◆ PROBLEM STATEMENT ◆
Copy out the lines below that hold the word "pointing".

(Stored entries)
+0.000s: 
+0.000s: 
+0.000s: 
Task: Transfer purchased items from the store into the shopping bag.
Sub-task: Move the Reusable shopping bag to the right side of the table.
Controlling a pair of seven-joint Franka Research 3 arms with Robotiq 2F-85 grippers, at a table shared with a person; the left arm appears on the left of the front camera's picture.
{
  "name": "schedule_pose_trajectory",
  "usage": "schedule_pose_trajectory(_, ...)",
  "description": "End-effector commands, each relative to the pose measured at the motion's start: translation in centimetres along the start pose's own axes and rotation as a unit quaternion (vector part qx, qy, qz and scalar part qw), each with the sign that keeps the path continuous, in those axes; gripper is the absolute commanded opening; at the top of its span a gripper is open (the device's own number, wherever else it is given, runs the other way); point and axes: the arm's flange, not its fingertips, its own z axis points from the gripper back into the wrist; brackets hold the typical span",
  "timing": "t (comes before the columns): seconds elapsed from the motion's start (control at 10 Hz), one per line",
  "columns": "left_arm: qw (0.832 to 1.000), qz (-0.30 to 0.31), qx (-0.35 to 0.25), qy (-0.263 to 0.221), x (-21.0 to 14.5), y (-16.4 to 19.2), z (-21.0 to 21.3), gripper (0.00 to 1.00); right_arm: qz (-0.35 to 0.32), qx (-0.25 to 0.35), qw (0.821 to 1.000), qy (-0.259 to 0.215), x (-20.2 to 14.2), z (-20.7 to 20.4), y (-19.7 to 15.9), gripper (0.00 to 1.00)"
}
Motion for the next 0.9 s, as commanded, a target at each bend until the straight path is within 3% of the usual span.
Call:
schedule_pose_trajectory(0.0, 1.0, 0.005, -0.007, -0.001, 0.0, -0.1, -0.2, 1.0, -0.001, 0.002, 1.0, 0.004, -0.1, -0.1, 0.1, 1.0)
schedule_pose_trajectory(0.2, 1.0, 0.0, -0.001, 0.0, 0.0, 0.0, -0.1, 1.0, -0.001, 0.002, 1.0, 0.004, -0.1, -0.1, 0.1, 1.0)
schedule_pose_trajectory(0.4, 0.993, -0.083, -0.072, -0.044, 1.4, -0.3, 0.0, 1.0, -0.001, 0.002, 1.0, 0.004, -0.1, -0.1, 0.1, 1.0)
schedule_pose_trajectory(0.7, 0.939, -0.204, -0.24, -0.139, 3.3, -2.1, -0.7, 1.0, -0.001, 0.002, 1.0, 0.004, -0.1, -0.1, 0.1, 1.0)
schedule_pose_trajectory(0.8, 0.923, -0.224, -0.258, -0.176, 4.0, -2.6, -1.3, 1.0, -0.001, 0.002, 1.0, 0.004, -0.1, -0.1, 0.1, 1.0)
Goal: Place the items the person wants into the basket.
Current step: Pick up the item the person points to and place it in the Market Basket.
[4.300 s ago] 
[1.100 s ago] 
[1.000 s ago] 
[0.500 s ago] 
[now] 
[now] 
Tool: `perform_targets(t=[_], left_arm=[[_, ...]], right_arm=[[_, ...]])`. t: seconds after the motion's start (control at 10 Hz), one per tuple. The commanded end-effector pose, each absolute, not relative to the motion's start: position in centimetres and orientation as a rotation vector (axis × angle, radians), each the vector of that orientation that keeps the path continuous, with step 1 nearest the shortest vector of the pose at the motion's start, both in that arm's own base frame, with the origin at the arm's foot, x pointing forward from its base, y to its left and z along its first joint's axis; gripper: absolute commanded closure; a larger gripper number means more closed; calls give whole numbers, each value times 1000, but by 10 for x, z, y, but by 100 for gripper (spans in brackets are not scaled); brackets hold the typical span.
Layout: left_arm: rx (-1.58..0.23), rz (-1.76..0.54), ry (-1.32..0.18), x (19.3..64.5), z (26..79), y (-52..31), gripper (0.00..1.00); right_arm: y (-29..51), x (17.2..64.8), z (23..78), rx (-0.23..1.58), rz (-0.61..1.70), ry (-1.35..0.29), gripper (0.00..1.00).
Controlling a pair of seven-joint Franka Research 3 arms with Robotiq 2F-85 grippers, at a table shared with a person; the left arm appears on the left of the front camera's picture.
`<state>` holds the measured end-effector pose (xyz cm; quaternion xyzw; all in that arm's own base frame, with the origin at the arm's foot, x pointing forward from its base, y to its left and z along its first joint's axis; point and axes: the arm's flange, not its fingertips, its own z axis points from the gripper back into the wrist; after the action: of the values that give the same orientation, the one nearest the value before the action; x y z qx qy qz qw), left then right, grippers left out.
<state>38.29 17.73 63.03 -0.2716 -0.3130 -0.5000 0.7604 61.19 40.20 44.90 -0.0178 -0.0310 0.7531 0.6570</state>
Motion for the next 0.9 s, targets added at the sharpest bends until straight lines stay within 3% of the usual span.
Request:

◆ EXERCISE OUTPUT ◆
Tool: `perform_targets(t=[_], left_arm=[[_, ...]], right_arm=[[_, ...]])`. t: seconds after the motion's start (control at 10 Hz), one per tuple. The commanded end-effector pose, each absolute, not relative to the motion's start: position in centimetres and orientation as a rotation vector (axis × angle, radians), each the vector of that orientation that keeps the path continuous, with step 1 nearest the shortest vector of the pose at the motion's start, both in that arm's own base frame, with the origin at the arm's foot, x pointing forward from its base, y to its left and z along its first joint's axis; gripper: absolute commanded closure; a larger gripper number means more closed; calls give whole numbers, each value times 1000, but by 10 for x, z, y, but by 100 for gripper (spans in brackets are not scaled); brackets hold the typical span.
`<state>` holds the measured end-effector pose (xyz cm; quaternion xyzw; all in that arm's own base frame, with the origin at the arm's foot, x pointing forward from its base, y to its left and z along its first joint's axis; point and axes: the arm's flange, not its fingertips, its own z axis points from the gripper back into the wrist; after the action: of the values that give the same orientation, the one nearest the value before the action; x y z qx qy qz qw), left then right, grippers left out.

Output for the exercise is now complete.